Friday, February 7, 2020

Tropical Trees as Living Evidence of Human History



A new study shows how innovative methods help to recognize earlier human influences on the growth of centuries-old tropical trees

The trees of tropical forests are the focus of debates on nature conservation, climate change and carbon sequestration. However, while their ecological importance has always been out of the question, their ability to store cultural information has often been ignored. By using the latest scientific methods and a better understanding of the growth of these trees, researchers today can not only understand in detail the growth conditions of these centuries-old giants, but also the human activities of forest management in their vicinity.


Trunk and crown of a Brazil nut tree

Credit: © Victor L. Caetano Andrade


In a new study, an international research team presents the combined use of dendrochronology (annual ring research), radiocarbon dating as well as isotope and gene analysis to investigate the effects of human activities on the tropical forest ecosystem and the growth dynamics of tropical tree species. The thesis describes the potential applicability of these methods for the study of prehistoric, historical and industrial periods in tropical forests worldwide and demonstrates that they have the potential to identify cross-epochal man-made threats; Information that can help prioritize and control the conservation of these rapidly disappearing environments. The study will appear in the journal on February 6, 2020Trends in plant science .


Developed under the direction of the Max Planck Institute for Human History and in collaboration with the National Institute for Amazon Research, the Max Planck Institute for Biogeochemistry and the Max Planck Institute for Developmental Biology, the study shows that tropical trees record records of changing human beings Save populations and their management practices and also provide information about the activities that ultimately led to the "domestication" of tropical landscapes.

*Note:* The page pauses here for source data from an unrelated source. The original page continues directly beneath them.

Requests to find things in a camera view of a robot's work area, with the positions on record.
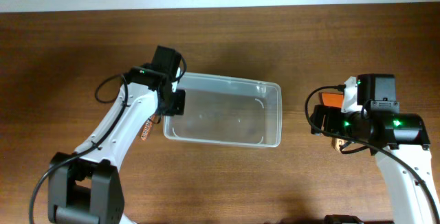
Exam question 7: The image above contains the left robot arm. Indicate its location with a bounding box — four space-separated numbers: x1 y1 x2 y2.
44 46 187 224

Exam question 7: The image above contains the orange socket bit rail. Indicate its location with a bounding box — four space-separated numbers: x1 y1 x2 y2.
140 118 154 141

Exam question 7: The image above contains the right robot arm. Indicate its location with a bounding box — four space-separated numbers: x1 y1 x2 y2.
305 74 439 223

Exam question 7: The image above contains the clear plastic container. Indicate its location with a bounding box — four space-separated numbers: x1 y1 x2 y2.
162 73 283 148

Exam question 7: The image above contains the right black cable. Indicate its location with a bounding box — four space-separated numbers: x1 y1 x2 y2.
304 85 440 218

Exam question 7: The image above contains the orange scraper wooden handle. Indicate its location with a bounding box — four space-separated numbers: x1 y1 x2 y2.
319 92 347 153

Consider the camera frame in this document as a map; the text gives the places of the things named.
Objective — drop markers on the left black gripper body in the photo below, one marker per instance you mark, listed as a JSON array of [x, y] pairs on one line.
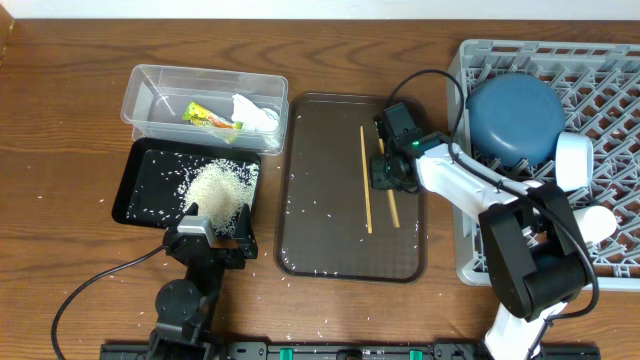
[[223, 261]]

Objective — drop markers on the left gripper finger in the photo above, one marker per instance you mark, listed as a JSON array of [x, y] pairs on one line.
[[244, 234], [192, 210]]

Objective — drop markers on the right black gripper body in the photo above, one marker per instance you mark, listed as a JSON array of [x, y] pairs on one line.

Tropical forests as centers of early human activity

For a long time, tropical forests were considered barriers to human migration, the introduction of agriculture and the settlement of larger sections of the population, and until recently were often referred to as "green deserts". However, over the past two decades, extensive research from various disciplines has provided extensive and varied evidence of domestication of plants and animals in these environments, including forest management, landscape changes, and the deliberate relocation of wild taxa by early human societies and the establishment of some of the largest pre-industrial cities on earth.


Settlement near useful plants on the banks of the Jaú River, Amazonas, Brazil

Credit: © Victor L. Caetano Andrade


Western colonialism and global capitalism have had new far-reaching impacts on the tropical forests, with consumption decisions in Europe and other industrialized countries continuing to drive deforestation and the exploitation of tropical resources. Understanding how different societies, economic systems and administrative organizations changed the tropical forests is very important if we want to develop a really sustainable conservation policy.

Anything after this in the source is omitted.